## EXERCISE PROMPT
Pick each line containing "finger" out of the records.

## SUPPLIED INFORMATION
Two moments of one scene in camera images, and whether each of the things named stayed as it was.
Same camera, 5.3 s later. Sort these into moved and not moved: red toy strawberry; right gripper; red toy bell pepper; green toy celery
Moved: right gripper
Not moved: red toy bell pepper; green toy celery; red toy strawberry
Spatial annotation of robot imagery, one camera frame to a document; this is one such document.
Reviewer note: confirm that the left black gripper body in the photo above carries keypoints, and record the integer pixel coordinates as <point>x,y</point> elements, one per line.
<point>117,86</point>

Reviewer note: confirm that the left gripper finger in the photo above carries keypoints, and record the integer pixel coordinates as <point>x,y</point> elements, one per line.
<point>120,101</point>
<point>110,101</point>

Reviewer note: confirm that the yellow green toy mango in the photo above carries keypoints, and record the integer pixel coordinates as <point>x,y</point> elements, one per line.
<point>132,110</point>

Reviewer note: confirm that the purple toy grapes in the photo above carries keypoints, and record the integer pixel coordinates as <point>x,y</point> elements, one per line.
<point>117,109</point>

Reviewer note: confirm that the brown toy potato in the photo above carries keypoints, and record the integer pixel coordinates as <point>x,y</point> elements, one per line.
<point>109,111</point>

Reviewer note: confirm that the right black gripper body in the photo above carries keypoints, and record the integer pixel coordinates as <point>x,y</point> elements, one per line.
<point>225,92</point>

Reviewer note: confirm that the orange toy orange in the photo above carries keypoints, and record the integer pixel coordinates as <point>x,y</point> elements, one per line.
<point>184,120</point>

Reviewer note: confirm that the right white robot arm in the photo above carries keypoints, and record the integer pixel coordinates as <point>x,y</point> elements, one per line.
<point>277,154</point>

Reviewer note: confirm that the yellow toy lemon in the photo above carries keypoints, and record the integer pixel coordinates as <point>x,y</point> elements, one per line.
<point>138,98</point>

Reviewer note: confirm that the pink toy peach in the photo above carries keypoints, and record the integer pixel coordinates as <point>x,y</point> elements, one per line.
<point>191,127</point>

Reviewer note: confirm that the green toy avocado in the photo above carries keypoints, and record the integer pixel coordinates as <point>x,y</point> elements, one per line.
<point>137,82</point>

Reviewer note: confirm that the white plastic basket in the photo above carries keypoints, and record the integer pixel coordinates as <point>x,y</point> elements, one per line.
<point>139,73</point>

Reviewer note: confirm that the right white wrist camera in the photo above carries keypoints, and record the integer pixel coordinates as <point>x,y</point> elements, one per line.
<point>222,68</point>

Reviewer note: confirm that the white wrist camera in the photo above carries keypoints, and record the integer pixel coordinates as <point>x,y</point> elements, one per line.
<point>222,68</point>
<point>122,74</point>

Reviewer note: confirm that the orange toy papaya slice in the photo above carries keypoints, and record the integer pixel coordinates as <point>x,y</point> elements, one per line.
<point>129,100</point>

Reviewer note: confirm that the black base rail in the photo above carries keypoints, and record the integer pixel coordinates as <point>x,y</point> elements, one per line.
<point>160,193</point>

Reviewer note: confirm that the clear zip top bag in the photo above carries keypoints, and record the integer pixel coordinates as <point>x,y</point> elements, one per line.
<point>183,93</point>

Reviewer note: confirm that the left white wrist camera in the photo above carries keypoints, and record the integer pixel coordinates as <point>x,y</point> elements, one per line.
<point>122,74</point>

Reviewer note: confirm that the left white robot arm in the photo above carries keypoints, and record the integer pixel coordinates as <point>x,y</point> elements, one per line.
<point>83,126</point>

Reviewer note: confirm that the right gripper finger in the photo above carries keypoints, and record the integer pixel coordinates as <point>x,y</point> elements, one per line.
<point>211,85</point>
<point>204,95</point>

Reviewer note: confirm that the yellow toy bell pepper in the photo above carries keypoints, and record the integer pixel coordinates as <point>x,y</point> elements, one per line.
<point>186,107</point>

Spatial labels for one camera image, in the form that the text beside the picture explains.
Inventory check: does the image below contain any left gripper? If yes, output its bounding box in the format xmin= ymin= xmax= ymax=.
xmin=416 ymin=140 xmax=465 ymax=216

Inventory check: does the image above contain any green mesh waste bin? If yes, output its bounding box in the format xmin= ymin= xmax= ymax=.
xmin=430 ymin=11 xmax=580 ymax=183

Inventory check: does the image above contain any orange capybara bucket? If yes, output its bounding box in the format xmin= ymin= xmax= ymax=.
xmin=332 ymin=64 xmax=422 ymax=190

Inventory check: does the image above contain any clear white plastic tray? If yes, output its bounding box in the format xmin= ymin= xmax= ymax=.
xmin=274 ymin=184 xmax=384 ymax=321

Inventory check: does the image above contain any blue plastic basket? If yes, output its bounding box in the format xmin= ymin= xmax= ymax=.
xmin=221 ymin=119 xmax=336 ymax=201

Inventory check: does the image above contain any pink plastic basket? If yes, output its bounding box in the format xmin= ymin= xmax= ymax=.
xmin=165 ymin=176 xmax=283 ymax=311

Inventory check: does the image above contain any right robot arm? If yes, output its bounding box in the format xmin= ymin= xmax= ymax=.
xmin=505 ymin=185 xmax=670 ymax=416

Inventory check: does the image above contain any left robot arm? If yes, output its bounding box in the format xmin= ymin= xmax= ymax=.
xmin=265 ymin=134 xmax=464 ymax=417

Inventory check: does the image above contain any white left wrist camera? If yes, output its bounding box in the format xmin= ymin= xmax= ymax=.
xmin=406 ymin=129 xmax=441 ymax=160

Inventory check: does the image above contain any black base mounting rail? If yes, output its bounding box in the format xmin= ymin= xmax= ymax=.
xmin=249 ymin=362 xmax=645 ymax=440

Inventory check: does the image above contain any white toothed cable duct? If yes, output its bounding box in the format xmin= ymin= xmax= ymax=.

## SOLUTION FOR THIS TASK
Reviewer note: confirm that the left gripper finger in the photo above carries keypoints, and record the integer pixel coordinates as <point>x,y</point> elements, one per line.
Reviewer note: confirm that the right gripper finger in the photo above carries keypoints, and record the integer pixel coordinates as <point>x,y</point> elements, one per line.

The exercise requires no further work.